Offer up your skill in a specific content area to be utilized for special education support roles. Teachers with mastery in a specific subject are usually trained on the variety of ways to teach specific content, which might align with a neurodiverse learner’s thought process. With your expertise, you can provide relief to paraprofessionals or special education teachers.

Finally, be willing to review special education teachers’ classroom practices using the professional development resources that administrators make available to you. Use video software to analyze classroom footage for specific teacher and student behaviors, and provide footage of your own classroom for review to create trust. Teachers can swap observation responsibilities and reflect on findings together.

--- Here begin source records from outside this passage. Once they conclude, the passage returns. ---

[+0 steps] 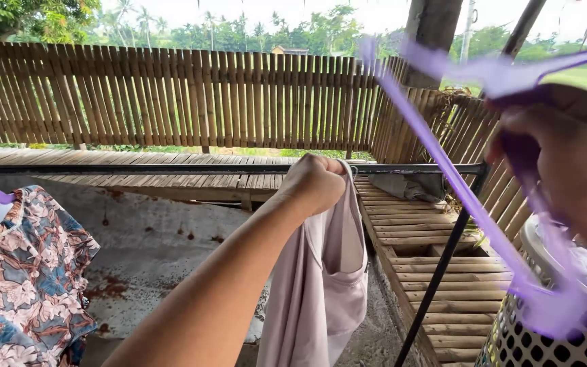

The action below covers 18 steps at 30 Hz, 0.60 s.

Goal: The recorder is taking various items of clothing from a laundry basket and putting them onto plastic hangers on a clothes rail.

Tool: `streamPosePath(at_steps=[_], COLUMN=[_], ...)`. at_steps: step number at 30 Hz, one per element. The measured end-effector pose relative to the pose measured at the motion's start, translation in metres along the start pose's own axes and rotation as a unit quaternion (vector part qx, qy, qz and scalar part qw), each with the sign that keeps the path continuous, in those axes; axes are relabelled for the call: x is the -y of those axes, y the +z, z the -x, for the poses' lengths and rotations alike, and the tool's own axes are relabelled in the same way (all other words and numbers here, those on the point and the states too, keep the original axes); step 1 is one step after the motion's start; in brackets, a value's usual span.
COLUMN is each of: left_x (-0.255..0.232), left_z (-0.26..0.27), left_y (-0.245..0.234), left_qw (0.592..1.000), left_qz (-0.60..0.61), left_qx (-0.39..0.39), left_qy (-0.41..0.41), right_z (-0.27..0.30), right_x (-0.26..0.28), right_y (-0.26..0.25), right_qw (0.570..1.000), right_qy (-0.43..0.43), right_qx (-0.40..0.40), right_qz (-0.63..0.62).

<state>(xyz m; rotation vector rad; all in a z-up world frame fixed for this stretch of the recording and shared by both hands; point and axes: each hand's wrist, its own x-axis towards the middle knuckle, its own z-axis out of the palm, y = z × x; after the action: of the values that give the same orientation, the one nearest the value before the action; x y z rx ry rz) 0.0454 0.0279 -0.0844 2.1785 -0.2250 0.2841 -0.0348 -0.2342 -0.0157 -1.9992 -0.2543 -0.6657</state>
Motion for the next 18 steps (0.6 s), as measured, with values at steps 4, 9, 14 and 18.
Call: streamPosePath(at_steps=[4, 9, 14, 18], left_x=[-0.012, -0.023, -0.036, 0.001], left_z=[0.002, 0.002, 0.023, 0.011], left_y=[-0.007, -0.024, -0.064, -0.09], left_qw=[1.0, 0.998, 0.997, 0.995], left_qz=[0.011, 0.03, 0.058, 0.092], left_qx=[0.029, 0.044, 0.042, 0.026], left_qy=[-0.002, 0.04, 0.039, 0.033], right_z=[0.027, 0.043, 0.054, 0.055], right_x=[0.024, 0.022, 0.008, -0.026], right_y=[0.04, 0.092, 0.132, 0.136], right_qw=[0.967, 0.926, 0.89, 0.917], right_qy=[-0.163, -0.286, -0.344, -0.302], right_qx=[-0.074, -0.101, -0.078, -0.003], right_qz=[-0.182, -0.226, -0.29, -0.261])
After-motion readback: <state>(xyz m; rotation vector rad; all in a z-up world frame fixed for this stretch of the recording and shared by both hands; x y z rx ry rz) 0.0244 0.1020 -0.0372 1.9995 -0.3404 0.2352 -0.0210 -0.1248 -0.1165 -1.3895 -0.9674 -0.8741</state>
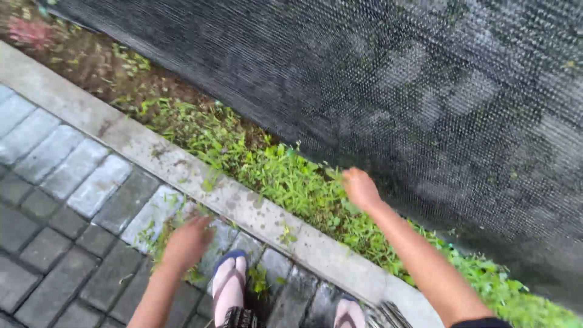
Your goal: Pulling out weeds and grass from a narrow dirt strip by hand.
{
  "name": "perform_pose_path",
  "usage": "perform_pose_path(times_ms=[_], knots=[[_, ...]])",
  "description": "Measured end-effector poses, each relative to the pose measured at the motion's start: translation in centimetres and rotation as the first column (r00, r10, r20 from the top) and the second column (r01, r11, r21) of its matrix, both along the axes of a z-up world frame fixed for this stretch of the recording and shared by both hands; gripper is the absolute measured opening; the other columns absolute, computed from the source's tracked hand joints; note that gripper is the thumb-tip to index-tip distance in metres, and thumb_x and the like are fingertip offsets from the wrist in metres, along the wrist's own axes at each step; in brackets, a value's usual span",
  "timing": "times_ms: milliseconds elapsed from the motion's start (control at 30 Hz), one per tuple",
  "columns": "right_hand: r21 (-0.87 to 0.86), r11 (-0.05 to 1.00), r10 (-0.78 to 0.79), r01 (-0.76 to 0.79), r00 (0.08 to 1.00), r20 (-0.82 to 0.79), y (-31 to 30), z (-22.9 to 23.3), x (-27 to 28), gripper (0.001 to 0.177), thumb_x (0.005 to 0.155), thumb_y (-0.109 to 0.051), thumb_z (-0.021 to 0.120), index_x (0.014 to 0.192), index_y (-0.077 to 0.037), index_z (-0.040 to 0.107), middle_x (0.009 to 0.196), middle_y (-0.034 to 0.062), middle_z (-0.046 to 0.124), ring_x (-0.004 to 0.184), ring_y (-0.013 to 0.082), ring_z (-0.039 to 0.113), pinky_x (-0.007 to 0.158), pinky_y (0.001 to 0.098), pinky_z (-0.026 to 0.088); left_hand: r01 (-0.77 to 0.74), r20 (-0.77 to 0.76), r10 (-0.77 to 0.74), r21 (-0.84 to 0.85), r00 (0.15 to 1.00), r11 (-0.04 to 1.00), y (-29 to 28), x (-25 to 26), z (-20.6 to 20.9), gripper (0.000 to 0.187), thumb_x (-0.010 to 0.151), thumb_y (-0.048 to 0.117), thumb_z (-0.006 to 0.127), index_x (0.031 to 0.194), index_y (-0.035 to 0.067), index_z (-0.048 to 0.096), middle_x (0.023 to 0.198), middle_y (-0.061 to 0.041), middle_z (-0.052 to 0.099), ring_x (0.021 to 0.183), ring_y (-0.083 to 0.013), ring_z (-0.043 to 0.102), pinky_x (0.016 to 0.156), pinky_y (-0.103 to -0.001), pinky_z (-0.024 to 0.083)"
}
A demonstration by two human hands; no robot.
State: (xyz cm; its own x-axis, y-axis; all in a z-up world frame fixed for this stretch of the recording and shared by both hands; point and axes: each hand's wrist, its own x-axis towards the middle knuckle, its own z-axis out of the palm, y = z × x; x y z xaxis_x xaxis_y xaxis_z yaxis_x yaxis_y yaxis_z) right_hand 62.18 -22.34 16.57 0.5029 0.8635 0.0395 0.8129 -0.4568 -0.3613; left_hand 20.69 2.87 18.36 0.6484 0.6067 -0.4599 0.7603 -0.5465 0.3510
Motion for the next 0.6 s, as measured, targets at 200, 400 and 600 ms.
perform_pose_path(times_ms=[200,400,600], knots=[[-0.187,0.978,0.095,-0.091,0.995,0.015,1.9,-5.7,-0.9,0.008,0.084,-0.008,0.063,0.088,-0.006,0.069,0.105,0.0169,0.068,0.096,0.0362,0.068,0.084,0.0478,0.056,0.343,0.029,-0.343,0.021,0.939,0.939,-3.0,11.4,4.8,0.036,0.096,0.032,0.054,0.130,0.021,0.060,0.131,-0.011,0.061,0.120,-0.0326,0.059,0.104,-0.045,0.046],[-0.400,0.916,-0.081,0.020,0.987,-0.136,1.9,-7.9,-1.5,0.025,0.091,-0.027,0.064,0.101,-0.005,0.070,0.103,0.0215,0.069,0.099,0.0380,0.068,0.088,0.0492,0.055,0.774,-0.146,-0.760,0.141,0.633,0.617,-7.4,14.3,-7.2,0.044,0.097,0.017,0.052,0.140,0.009,0.053,0.143,-0.018,0.051,0.128,-0.0335,0.052,0.104,-0.050,0.042],[-0.764,0.645,-0.189,0.022,0.973,-0.132,-2.3,-15.7,-1.5,0.044,0.093,-0.048,0.063,0.100,-0.005,0.071,0.102,0.0188,0.071,0.100,0.0352,0.070,0.087,0.0486,0.056,0.724,0.126,-0.758,0.233,0.640,0.649,-9.9,18.6,-11.7,0.064,0.083,0.013,0.058,0.145,0.023,0.044,0.155,-0.020,0.037,0.139,-0.0409,0.041,0.102,-0.057,0.037]])
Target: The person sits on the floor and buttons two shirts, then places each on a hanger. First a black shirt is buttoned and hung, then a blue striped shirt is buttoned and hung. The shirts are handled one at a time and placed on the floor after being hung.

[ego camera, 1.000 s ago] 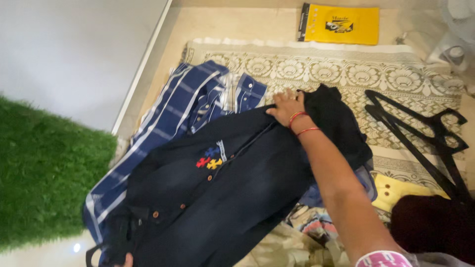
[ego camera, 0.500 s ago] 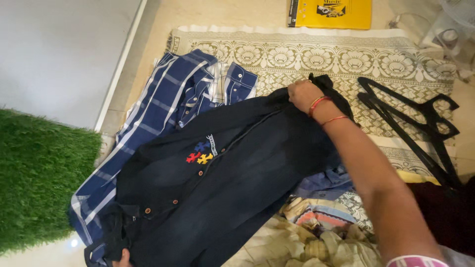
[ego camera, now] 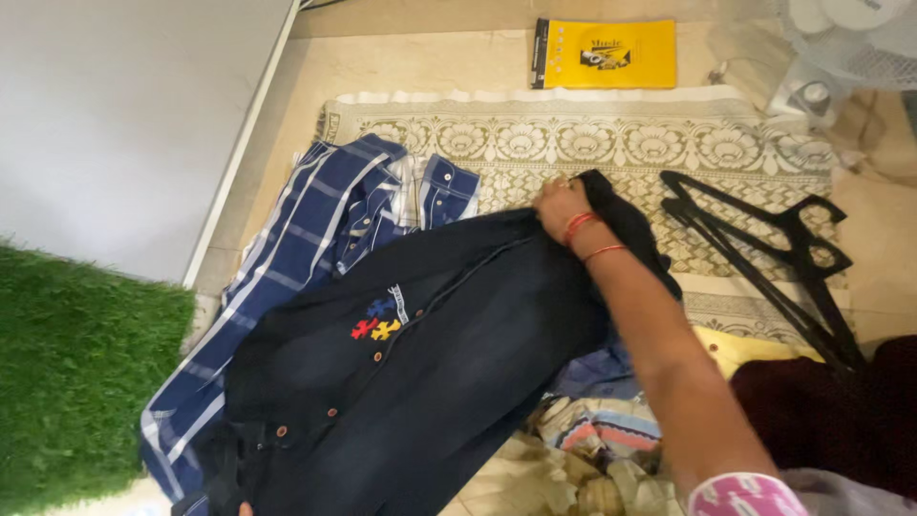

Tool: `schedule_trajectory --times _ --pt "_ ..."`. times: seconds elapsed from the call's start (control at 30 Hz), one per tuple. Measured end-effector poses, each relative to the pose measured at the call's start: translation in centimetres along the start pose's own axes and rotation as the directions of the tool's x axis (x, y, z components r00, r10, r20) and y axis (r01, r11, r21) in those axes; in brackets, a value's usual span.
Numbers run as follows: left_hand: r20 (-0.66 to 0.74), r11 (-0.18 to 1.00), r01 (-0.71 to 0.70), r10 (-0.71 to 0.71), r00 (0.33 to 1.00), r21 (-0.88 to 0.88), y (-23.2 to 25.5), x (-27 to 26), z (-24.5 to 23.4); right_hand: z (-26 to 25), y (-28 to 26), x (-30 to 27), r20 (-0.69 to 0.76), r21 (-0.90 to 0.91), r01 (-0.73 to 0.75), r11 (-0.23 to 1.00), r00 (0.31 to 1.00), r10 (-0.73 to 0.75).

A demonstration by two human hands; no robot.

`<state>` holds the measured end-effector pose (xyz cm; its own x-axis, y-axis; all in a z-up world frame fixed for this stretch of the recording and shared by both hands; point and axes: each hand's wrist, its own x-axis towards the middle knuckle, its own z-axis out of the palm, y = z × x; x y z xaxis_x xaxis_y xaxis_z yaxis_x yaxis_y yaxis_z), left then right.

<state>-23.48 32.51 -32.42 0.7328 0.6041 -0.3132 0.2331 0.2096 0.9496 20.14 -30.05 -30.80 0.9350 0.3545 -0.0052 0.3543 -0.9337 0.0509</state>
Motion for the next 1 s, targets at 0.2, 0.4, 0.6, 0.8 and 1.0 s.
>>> schedule_trajectory --times 0.2,0.4,0.6,0.8,1.0 --pt "-0.065 0.997 0.007 -0.012 0.998 -0.079 -3.3 -4.8 -1.5 -3.8 2.1 -5.5 -0.004 0.108 0.032 0.994 0.999 -0.032" --pt "0.047 0.966 -0.043 0.057 0.997 -0.255 -0.9 -3.3 4.3 -4.3 4.5 -8.0 0.249 0.238 0.04 0.97 0.963 -0.101" --pt "0.075 0.792 0.093 -0.06 0.995 -0.604 3.7 -9.0 7.7 -3.6 4.6 -8.6 0.169 0.053 0.103 0.993 0.979 -0.111" --pt "-0.159 0.883 -0.135 0.07 0.985 -0.45 4.6 -10.4 11.4 -7.4 -9.0 -4.0 0.132 -0.115 0.224 0.968 0.969 -0.209" --pt "-0.307 0.775 -0.349 0.209 0.928 -0.528 3.0 -12.5 14.7 -11.7 -18.8 -6.2 0.145 -0.082 0.361 0.929 0.927 -0.347"
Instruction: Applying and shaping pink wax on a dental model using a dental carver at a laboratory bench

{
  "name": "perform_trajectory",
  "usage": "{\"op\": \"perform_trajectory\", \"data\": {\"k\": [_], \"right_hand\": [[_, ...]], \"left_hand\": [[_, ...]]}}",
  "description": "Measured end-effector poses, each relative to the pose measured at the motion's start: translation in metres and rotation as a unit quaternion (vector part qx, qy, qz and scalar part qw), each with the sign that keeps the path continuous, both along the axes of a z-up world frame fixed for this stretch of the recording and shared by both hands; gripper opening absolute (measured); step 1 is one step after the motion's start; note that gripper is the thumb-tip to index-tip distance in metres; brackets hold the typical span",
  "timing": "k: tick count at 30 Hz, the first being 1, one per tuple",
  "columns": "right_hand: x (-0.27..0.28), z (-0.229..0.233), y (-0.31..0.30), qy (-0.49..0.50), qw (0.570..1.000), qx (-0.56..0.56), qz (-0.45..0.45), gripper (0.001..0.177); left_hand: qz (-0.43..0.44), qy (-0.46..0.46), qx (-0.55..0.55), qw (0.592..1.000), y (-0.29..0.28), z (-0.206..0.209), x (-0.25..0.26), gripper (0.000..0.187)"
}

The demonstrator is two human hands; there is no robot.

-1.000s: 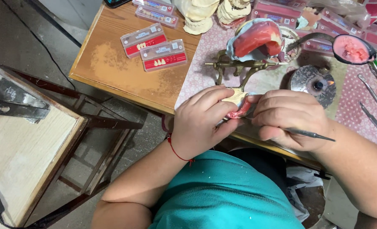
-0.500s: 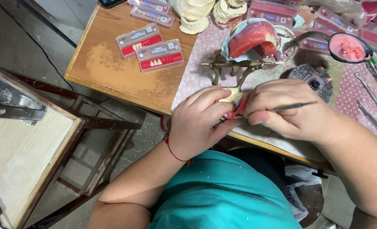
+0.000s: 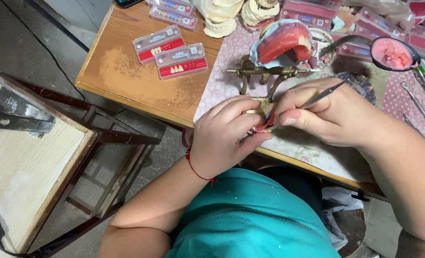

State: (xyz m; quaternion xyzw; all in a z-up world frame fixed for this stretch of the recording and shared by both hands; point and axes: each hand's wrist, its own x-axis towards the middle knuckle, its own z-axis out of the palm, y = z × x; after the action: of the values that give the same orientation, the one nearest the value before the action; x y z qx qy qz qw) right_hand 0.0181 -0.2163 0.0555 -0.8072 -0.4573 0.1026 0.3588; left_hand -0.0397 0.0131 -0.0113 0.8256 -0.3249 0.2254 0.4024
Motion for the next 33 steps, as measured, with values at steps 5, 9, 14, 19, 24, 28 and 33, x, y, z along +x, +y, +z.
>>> {"op": "perform_trajectory", "data": {"k": [5,9,14,19,24,28,33], "right_hand": [[0.0,0.004,0.002,0.02,1.0,-0.009,-0.007,0.035],[0.001,-0.002,-0.003,0.012,1.0,-0.005,-0.003,0.033],[-0.002,0.0,-0.001,-0.006,1.0,0.012,0.002,0.032],[-0.007,-0.003,0.0,-0.028,0.999,0.028,0.008,0.029],[-0.012,0.0,0.005,-0.047,0.997,0.048,0.036,0.024],[-0.018,0.005,0.012,-0.099,0.991,0.07,0.06,0.023],[-0.026,0.003,0.016,-0.161,0.983,0.074,0.049,0.022]], "left_hand": [[0.001,-0.001,-0.005,1.0,0.0,0.0,0.0,0.034],[0.0,0.0,-0.006,1.0,0.0,-0.001,0.0,0.03],[0.004,-0.003,-0.012,1.0,0.0,0.001,0.0,0.034],[0.012,0.015,-0.009,1.0,-0.003,-0.002,-0.004,0.022],[0.027,0.011,-0.005,1.0,-0.006,0.001,-0.006,0.022],[0.035,0.006,-0.011,0.999,-0.006,0.0,-0.008,0.02],[0.047,-0.003,-0.017,0.999,-0.007,0.002,-0.009,0.015]]}}
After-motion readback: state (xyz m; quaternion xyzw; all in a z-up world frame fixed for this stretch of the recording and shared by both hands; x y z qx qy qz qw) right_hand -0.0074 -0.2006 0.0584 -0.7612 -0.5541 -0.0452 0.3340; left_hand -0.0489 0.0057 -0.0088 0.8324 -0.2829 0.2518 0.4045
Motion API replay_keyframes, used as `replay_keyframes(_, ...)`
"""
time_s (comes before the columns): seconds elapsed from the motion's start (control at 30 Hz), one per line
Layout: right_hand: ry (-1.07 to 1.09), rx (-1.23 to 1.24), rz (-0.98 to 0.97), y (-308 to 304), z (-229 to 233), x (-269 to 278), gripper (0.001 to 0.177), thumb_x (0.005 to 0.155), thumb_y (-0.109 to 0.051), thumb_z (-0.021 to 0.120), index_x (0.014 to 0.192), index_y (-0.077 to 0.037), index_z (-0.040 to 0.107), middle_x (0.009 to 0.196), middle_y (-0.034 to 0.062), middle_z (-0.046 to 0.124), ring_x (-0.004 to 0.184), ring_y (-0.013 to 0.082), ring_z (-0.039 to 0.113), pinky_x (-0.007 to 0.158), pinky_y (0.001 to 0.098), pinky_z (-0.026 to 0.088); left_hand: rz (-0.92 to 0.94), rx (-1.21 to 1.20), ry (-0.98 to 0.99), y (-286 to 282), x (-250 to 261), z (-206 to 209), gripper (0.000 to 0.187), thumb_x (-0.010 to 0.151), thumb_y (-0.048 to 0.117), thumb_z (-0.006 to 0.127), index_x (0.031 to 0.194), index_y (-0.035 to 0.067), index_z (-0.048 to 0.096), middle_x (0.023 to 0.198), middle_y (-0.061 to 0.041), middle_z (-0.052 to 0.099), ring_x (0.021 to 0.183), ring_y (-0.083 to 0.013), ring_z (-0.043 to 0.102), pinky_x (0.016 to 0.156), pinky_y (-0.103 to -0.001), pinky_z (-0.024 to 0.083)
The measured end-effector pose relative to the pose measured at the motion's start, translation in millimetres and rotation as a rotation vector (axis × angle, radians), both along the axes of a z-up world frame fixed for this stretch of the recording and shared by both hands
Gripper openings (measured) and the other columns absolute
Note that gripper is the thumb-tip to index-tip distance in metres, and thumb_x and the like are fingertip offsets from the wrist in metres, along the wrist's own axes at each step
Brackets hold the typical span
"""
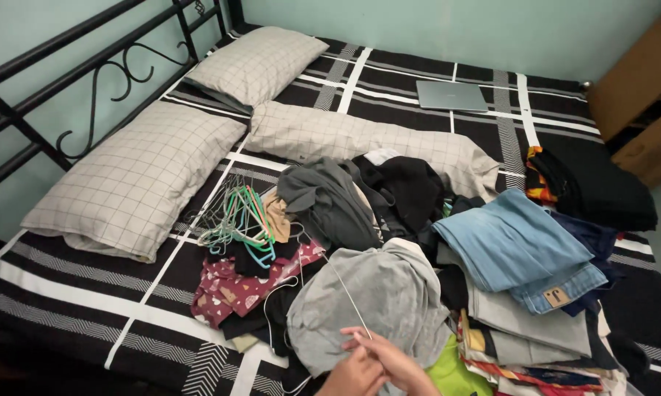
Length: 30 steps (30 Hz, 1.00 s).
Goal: Hanging shirts and pants on hangers and placing them in a closet.
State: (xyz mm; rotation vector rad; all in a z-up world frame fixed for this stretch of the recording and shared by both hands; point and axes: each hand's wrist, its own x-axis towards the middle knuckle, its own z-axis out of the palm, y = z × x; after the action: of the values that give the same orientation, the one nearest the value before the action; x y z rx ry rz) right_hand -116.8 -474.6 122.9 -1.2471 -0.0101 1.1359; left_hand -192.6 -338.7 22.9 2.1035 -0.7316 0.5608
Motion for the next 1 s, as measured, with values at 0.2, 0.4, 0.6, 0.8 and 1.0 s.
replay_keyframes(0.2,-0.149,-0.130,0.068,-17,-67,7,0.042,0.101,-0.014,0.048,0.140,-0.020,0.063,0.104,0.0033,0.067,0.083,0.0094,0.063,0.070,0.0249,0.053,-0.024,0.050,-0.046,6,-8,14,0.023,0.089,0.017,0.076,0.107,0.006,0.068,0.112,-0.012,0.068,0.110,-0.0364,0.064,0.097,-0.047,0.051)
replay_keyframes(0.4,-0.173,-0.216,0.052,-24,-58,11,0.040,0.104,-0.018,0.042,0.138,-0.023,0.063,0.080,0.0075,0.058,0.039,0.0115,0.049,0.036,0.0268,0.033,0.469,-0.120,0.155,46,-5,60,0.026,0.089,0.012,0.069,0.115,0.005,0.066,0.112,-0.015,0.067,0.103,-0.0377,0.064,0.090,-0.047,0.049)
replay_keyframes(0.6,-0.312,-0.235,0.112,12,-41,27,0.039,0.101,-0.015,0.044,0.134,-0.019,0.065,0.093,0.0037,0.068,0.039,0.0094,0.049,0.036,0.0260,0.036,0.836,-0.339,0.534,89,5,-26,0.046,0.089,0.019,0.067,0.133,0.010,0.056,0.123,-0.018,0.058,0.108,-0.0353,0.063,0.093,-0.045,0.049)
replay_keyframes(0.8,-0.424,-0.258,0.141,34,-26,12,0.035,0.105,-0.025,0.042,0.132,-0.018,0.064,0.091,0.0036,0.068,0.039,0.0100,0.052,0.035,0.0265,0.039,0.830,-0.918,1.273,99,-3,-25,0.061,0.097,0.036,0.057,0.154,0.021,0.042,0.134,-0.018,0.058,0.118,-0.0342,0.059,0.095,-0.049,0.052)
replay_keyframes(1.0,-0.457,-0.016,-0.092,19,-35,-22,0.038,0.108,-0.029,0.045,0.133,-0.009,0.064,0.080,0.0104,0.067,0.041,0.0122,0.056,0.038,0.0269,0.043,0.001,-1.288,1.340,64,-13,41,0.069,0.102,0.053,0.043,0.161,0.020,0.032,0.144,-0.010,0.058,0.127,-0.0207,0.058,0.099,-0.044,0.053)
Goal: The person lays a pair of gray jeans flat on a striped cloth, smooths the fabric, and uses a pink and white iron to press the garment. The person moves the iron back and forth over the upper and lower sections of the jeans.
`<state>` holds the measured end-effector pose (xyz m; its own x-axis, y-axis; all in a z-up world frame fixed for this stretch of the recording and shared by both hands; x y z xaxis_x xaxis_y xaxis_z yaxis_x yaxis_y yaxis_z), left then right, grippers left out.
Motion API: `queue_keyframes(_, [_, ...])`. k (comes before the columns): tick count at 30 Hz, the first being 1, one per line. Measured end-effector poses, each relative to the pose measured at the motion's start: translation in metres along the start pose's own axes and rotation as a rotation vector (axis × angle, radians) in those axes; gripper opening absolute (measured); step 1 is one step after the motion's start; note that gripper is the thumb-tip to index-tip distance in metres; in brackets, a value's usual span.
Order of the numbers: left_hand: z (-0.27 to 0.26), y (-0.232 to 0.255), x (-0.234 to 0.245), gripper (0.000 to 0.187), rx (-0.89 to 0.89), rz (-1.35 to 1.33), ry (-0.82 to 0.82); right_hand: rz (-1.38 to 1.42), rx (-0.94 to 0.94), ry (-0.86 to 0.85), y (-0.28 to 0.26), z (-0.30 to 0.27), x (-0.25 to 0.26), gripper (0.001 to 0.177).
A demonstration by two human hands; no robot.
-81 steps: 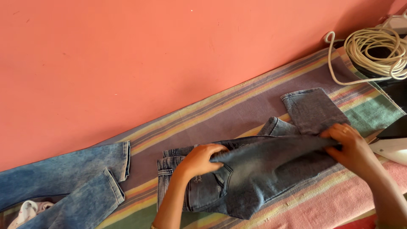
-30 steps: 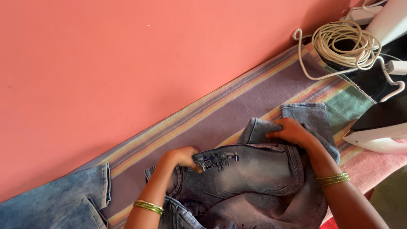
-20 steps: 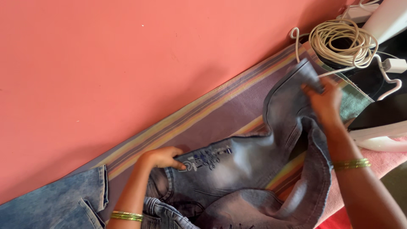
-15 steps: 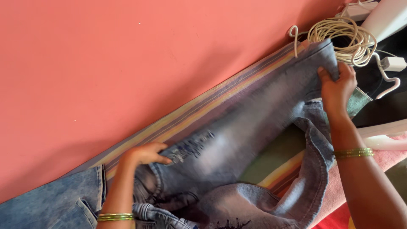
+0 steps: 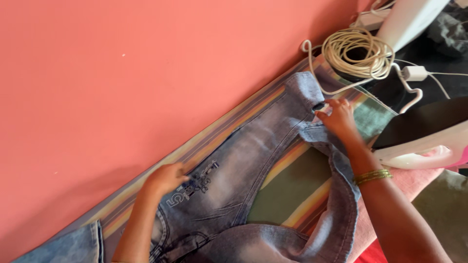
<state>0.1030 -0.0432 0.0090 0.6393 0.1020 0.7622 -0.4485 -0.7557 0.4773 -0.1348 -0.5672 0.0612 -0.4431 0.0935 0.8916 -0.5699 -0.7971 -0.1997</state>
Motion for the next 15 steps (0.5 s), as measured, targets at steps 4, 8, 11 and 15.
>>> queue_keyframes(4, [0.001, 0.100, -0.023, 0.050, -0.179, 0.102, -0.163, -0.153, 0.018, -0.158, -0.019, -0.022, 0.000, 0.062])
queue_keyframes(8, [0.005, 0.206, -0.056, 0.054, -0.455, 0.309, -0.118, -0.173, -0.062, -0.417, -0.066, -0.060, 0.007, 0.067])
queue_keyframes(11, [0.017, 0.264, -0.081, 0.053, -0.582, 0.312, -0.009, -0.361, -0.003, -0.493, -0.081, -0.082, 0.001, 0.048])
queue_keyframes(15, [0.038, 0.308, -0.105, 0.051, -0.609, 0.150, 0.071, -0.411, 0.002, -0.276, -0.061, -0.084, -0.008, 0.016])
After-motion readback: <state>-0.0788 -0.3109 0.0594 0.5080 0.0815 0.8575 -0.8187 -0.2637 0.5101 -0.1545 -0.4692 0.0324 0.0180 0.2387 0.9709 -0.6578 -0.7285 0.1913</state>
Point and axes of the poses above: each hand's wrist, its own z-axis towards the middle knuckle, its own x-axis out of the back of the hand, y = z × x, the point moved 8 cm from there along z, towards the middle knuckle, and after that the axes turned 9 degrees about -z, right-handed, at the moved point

Support from Special Education Teachers

Many of the points made in this article surround shifting common attitudes toward learning differences so that neurodiverse students can step forward with confidence. Of course, this shift starts with the family unit. As a child’s special education teacher, make a point to meet with the family of your students. Beforehand, you can reach out to let parents know what you’ll be discussing in your time together so they can be prepared. One strategy is to make the student part of the conversation and ask parents about their child’s strengths. Students can hear the affirming words of their parents. On a different occasion at school, ask the student separately how they felt about their parent’s words, and if there’s anything the student would like to add that they are good at.

For many special education students, learning objectives may be slightly to largely different than general education objectives account for. Remember that assigning repeat material at home, instead of fresh problem sets over similar content, may be the best option for many students. It can promote a striking feeling of confidence, reduce stress, and allow them to spend a little less time on homework and a little more time being a kid.

In the classroom, shifting your speech from teacher ownership to student ownership can be a helpful tactic in allowing students control of their learning experiences. For example,

instead of,

“I have a fun science activity planned for you!”

try,

“You get to participate in a fun science activity!”

Instead of,

“I want you to finish all your math equations before the bell rings.”

try,

“See if you can finish all your math equations before the bell rings.”

Finally, be committed to your own professional development by taking advantage of resources made available to you and hone your craft. You already mean so much to your students as an educator and mentor, and taking an objective look at what improvements you can work on in your instruction can help you ensure they’re receiving the best chance of success in special education.